From a produce grower standpoint, you’re paying that energy bill every month. But do you know why it’s high some months or why it’s low some months? Do you know what equipment is starting to fail because maybe your energy usage is going up? It’s these sorts of things where being curious about why things are changing is helpful.

PG: What are the common questions you are getting from growers and researchers?

GS: I think the word resilience is coming up a lot right now as energy costs are rising, and as climate change continues to change the way growers can adapt to the locations they are operating in. When I was having the member meetings and talking to our industry advisory board members at Cultivate, something that kept coming up is that folks are feeling really constrained by a lot of different issues happening at the same time right now. So helping them become aware of things they can do without investing a lot of money [such as] behavioral things they can change about their operation as well as getting more supportive policies to enable growers to adopt these new technologies. It’s not cheap [to adopt new technology], so a lot of growers need to have multiple sources of support from different levels — government, utility companies, etc. — to make this happen.
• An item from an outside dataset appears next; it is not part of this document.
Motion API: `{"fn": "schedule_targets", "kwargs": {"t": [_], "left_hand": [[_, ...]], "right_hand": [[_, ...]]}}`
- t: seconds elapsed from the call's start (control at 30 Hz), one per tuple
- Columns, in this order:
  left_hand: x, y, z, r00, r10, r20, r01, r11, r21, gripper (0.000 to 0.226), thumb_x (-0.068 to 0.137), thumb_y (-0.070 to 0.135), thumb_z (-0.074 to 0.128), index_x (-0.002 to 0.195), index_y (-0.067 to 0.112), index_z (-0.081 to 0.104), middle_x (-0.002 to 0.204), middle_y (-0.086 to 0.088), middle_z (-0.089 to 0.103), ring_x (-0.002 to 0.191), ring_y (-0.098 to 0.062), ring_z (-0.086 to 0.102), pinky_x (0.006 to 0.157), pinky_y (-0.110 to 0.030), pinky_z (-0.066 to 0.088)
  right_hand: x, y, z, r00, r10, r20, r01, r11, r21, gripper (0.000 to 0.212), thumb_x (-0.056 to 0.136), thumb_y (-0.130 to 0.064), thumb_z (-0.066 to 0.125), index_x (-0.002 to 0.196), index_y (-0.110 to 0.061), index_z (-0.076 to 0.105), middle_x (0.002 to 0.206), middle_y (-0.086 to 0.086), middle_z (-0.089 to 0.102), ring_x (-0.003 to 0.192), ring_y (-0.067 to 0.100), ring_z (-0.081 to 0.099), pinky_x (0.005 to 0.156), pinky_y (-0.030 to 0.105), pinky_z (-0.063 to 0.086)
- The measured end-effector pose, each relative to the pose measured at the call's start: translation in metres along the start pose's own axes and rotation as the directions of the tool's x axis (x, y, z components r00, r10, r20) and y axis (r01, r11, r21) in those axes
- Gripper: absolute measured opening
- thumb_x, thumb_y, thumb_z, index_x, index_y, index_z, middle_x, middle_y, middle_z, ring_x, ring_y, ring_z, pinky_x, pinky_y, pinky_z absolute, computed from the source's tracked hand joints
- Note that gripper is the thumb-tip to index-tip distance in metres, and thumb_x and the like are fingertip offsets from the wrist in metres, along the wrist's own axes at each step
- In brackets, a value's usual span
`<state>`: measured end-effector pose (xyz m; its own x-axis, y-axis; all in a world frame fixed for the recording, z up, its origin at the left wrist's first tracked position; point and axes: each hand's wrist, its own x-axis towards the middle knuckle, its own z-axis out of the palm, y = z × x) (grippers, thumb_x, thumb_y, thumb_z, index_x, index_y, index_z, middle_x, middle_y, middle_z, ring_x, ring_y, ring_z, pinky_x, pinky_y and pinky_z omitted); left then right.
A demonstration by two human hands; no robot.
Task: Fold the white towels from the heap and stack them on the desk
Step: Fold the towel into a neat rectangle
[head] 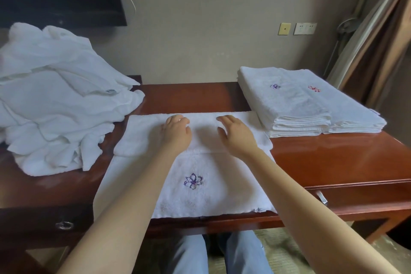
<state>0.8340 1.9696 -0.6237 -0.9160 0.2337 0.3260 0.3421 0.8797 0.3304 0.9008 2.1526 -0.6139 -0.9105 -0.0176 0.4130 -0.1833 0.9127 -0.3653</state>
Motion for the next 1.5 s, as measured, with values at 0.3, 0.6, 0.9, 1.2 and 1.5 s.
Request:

So I chose to join GLASE because I want to accelerate academic research and get it out to growers in a way that they can understand while also getting more attention paid towards CEA as an industry that needs more funding from governments, grants from utility efficiency sources and things like that. Because right now, it’s very piecemeal and it’s also very foreign to most growers and they don’t have time to understand a lot of it, so it needs to be brought to them in an easy-to-understand way.